UN report says bottled water market grew 73%

122
2
UN report says bottled water market grew 73%

A UN academic think tank said on Thursday that the bottled water market saw 73 percent growth from 2010 to 2020, and consumption is on track to increase from around 350 billion litres in 2021 to 460 billion liters by 2030, according to the UN's Institute for Water, Environment and Health.

The institute's director, Kaveh Madani, said in a statement that the rise in bottled water consumption reflects decades of limited progress in and many failures of public water supply systems.

Developing nations depend on bottled water to make up for this shortfall. Egypt, which is facing water scarcity, was the fastest growing market for treated bottled water from 2018 to 2021, according to the UNU report.

The report found that Singapore and Australia were the biggest consumers of bottled water per capita at 1,129 liters and 504 liters a year. Malaysia led the world's per capita consumption, at just over 150 litres.

More than a third of Americans use bottled water as their main water source, according to the report.

Over the last few decades, bottled water grew enormous while progress was slow paced, said report co-author Vladimir Smakhtin of UNU-INWEH.

He said that governments were too often leaving the provision of safe drinking water to private actors because of the UN Sustainable Development Goal of 2030.

Concerns over poor access to clean drinking water and rising water consumption are also a concern for the environment, ranging from concerns that corporations are depleting groundwater to plastic pollution.

In the year 2021, the industry produced 600 billion plastic bottles, 85 per cent of which are likely to end up in landfills.

The market is not showing that while there is growing awareness to bottled water and plastic issues in the northern hemisphere, the market is not showing that, said Zeineb Bouhlel, co-author of the report.

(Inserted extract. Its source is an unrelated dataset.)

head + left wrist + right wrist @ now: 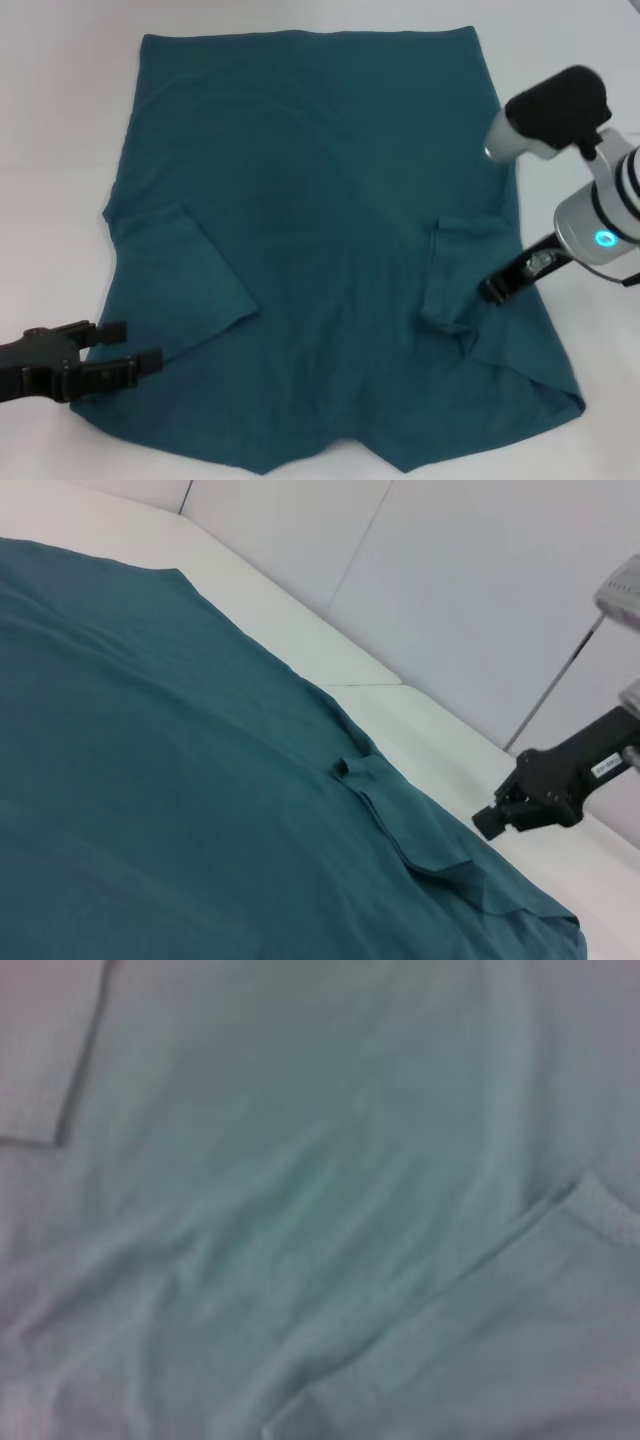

It shows that campaigns run by corporations have a bigger influence on perceptions that bottled water is a better option. Research last week found that plastics entering the ocean could triple by the year 2040 if left unchecked.

It is a human right to have access to free and clean water, but it is also a right to live in a world free of plastic pollution, said Marcus Eriksen, director of the 5 Gyres Institute, a non-profit.